That I not what he did here. He took political operatives and brought them inside the official office. That is illegal. Um, and, you know, the, if I started having meetings with my pollster or meetings with my political consultants in my official office I would expect there to be a criminal investigation.
Question: …Also, part of this is, um, you know, we have documents that show that public business was discussed on private e-mail, um, by some of, uh, the AG staffers and campaign, uh, consultants. Do you have any thoughts about that and the Sunshine Law [crosstalk] aspect of this?
Senator McCaskill: So, I, I do, um, think that this, all of this sets a new standard for hypocrisy. Um, you know, you can go down the list of some of the hypocrisy, um, that Josh Hawley has shown, but, you know, whether it’s him on election night proudly proclaiming to Missourians that th political consultants are gonna be banned, that this is a new era of, of clean, ethical transparent government, um, and then his political consultants were in his official office within ten days of him putting his hand on the Bible and taking the oath of office. Um, and, you know, him taking, uh, lobbyist plane rides and him not doing anything on ethics reform. And, obviously, him having two standards in terms of the Sunshine Law, one for, um, his, his political enemies or others and then he has another standard, um, whether it’s the Confide investigation or whether, uh, his selective responses to Sunshine requests to his office. Um, and all of that is troubling. He lacks transparency, the hypocrisy, he’s supposed to be enforcing the Sunshine Law, and he does sham Sunshine investigations and tries to avoid, uh, having any of his business of his office ever available to the public. But, that’s not as concerning as the incredible lack of judgment of bringing political operatives inside the official office to run the day to day operation, uh, which, to promote him. Um, and that, that is a huge red line that he has crossed. And that is, uh, why I am on this call this morning because the facts are so clear that he crossed that line.
[….]
Question: Yeah, um, maybe I’m missing something, but the way I’m reading the statute is that you can’t use taxpayer resources for political purposes. But it sounds like he’s using campaign resources for taxpayer purposes. Just looking at it[crosstalk] plainly, so…

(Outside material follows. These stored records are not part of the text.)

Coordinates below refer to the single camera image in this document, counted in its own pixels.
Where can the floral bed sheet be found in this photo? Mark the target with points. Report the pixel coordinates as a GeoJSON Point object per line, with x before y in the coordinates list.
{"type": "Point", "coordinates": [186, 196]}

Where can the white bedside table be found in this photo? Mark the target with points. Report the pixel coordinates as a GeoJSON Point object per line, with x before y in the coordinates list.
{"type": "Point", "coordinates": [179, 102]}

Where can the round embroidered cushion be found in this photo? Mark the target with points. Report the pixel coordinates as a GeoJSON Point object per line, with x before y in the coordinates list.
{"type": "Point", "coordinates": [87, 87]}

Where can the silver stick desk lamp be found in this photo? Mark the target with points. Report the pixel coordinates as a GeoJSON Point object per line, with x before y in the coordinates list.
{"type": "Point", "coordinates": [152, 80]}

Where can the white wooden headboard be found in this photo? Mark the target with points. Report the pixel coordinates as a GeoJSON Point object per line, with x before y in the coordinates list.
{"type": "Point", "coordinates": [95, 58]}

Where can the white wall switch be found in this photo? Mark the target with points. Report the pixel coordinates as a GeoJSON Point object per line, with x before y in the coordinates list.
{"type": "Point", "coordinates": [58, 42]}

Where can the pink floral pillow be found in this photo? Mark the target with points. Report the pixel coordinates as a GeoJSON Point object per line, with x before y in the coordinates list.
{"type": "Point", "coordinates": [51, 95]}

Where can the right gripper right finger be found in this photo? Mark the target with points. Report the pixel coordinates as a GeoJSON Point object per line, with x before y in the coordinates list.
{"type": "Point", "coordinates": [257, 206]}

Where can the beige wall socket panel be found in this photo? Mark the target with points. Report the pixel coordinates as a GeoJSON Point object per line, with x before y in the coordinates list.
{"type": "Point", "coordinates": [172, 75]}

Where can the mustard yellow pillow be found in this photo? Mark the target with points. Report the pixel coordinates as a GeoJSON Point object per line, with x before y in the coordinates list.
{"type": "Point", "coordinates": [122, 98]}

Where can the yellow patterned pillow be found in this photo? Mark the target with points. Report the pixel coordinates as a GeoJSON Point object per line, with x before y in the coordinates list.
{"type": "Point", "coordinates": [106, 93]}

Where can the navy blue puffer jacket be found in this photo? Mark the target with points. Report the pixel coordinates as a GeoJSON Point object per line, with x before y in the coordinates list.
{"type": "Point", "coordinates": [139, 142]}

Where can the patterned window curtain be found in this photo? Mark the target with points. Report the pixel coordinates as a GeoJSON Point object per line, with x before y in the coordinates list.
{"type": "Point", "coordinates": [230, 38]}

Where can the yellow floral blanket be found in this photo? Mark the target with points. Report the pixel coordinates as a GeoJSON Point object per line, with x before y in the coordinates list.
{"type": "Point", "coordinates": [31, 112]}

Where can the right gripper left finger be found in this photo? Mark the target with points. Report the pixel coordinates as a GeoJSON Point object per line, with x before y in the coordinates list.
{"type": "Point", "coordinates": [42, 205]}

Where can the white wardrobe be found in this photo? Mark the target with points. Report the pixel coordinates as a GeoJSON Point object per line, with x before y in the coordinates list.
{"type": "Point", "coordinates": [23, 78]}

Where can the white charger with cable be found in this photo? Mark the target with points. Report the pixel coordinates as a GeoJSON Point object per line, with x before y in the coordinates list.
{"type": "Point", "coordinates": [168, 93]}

Senator McCaskill: He is, well here’s, let me make sure that you understand. He is, every member of his staff is a taxpayer resource. Every e-mail they read from his political operatives is using taxpayer resources. When political operatives are in official meetings giving direction, talking about punch lists that is a political operation that he is bringing his state staff to deal with. He is having the political operatives run the taxpayer operated operation. So he is bending taxpayer resources to his political will. That is using taxpayer resources for political purposes. It may not be a copy machine where he’s copying flyers, but it is just as significant and, frankly, in some ways more insidious because he has turned official resources into a political operation. That’s what violates, uh, not only good judgment, not only does it disappoint Missourians about what the Attorney General’s office is supposed to be, but I believe it crosses the line in terms of the law.
Question: …I was around during the [William] Webster years, you don’t have to tell me that stuff. Okay, so here’s my question, what happens now? What do you want to happen now? Do you expect to run ads highlighting this? Is, I mean, how do you explain this to the average voter?

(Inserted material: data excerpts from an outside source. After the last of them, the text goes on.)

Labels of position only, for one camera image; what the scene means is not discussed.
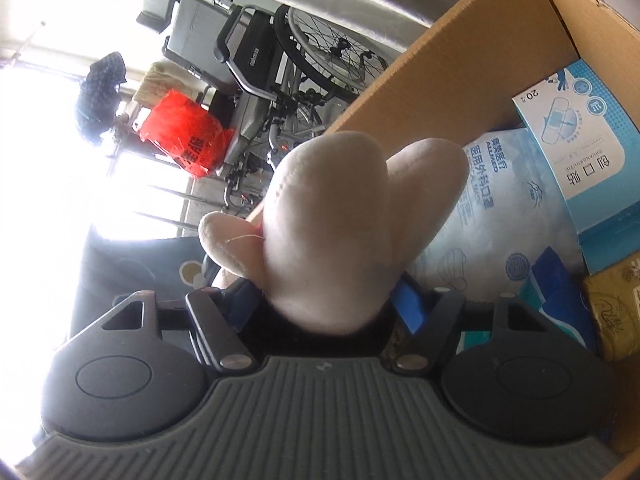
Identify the wheelchair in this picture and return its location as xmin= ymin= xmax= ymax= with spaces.
xmin=138 ymin=0 xmax=390 ymax=216

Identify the plush doll black hair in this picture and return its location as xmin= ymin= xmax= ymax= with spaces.
xmin=198 ymin=132 xmax=469 ymax=358

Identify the gold tissue pack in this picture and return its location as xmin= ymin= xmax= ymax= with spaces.
xmin=584 ymin=257 xmax=639 ymax=362

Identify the grey patterned blanket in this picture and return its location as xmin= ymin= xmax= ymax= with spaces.
xmin=70 ymin=232 xmax=219 ymax=336

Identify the red plastic bag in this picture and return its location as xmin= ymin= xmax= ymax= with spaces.
xmin=138 ymin=90 xmax=234 ymax=179

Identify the blue bandage box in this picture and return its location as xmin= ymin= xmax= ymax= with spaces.
xmin=513 ymin=60 xmax=639 ymax=274

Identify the surgical mask plastic bag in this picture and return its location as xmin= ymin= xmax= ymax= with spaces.
xmin=409 ymin=128 xmax=585 ymax=301

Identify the blue hanging cloth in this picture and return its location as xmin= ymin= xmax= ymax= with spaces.
xmin=76 ymin=51 xmax=127 ymax=145

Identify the blue teal wet wipes pack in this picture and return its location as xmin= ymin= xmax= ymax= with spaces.
xmin=450 ymin=246 xmax=599 ymax=356

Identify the cardboard box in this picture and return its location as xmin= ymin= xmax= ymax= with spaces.
xmin=246 ymin=0 xmax=640 ymax=456

Senator McCaskill: Well, hopefully, um, the press coverage of this will do some of that. Obviously it’s very late in the campaign, it’s very difficult for us to, uh, change, uh, any of our paid communications in the campaign, uh, on the Thursday before the election. Um, I’m assuming that the people who have jurisdiction over this, uh, that would investigate this read the papers like everyone else. I would be very surprised if they’re not having meetings about it this morning.
Question: You’re referring to the FBI?
Senator McCaskill: I’m referring to anybody who has criminal jurisdiction. Um, you know, I , I am, uh, I would expect if, if I were ever to bring, when I was State Auditor, if I were to bring my political consultants in to the State Auditor’s office and have them start sending e-mails to my employees, giving them directions, talking about budget and staffing issues, how the office should be organized, I would expect to get a call from somebody investigating that, uh, within ten minutes. Because I would assume people who worked for me would have the ethical backbone to stand up and go, wait a minute, we can’t be taking direction from Washington, D.C. political consultants. This is a taxpayer office that is supposed to be off limits to politics. So, I’m, I don’t know what will happen. Um, but I felt strongly enough about what bad judgment this shows that I wanted to make sure I laid out the facts as I would look at them if I were investigating this.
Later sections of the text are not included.